Typically drafted by an attorney, with tax and estate planning input from a CPA, a buy-sell agreement is a legal contract detailing how and when an owner can sell his or her interest in the business. Also known as a shareholder agreement, this document outlines how the business interest will be valued and to whom the interest may be transferred or sold.
Buy-sell agreements typically cover a number of important areas which should be included in your review, such as:
Triggering events: Renew your understanding of the events defined in the agreement that start a buy out or redemption necessary. Make sure you and partners still agree on them and make sure you believe they are complete.
Buyout method: Most buy-sell agreements include either a cross-purchase agreement or a redemption agreement. Reevaluate the reasonableness and practicality of your current buyout method. Understand the sources and uses of each method. The goal is to ensure the company can remain viable after a buyout.

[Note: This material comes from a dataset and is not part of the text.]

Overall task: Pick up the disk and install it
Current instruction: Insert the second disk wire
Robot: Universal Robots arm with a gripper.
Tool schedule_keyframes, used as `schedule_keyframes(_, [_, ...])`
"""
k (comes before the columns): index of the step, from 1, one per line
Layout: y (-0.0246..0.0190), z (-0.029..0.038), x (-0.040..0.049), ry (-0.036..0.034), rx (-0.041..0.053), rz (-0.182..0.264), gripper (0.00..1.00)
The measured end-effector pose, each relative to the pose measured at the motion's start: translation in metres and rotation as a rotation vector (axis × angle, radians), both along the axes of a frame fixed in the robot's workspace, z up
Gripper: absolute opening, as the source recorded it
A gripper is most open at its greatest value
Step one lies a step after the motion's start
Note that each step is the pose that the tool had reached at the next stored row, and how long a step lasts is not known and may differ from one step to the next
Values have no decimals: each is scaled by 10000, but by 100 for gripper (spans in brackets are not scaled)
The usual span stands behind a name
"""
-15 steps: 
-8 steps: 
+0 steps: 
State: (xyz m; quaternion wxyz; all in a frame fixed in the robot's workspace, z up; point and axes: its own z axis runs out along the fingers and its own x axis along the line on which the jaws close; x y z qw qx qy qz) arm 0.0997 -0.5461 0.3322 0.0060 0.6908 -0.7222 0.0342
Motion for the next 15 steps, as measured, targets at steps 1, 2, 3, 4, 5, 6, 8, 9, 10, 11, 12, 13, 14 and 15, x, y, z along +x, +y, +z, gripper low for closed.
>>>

Non-compete requirements: Review the time frames and applicability of these provisions. Consider what may be traditional in your industry as a starting point in this discussion and adoption.
Valuation: Is the valuation method or determination reasonable? Often there are formulas and processes that are required. This is an area that can become out-dated if not reviewed periodically.
Reviewing your company buy-sell agreement with your partners before a stressful event occurs helps ensure that calm conversation will prevail and nothing will be left to chance. The issues and concerns addressed by a buy-sell agreement that is created today won’t necessarily be relevant in the future — and if the agreement is out of date, it’s not useful.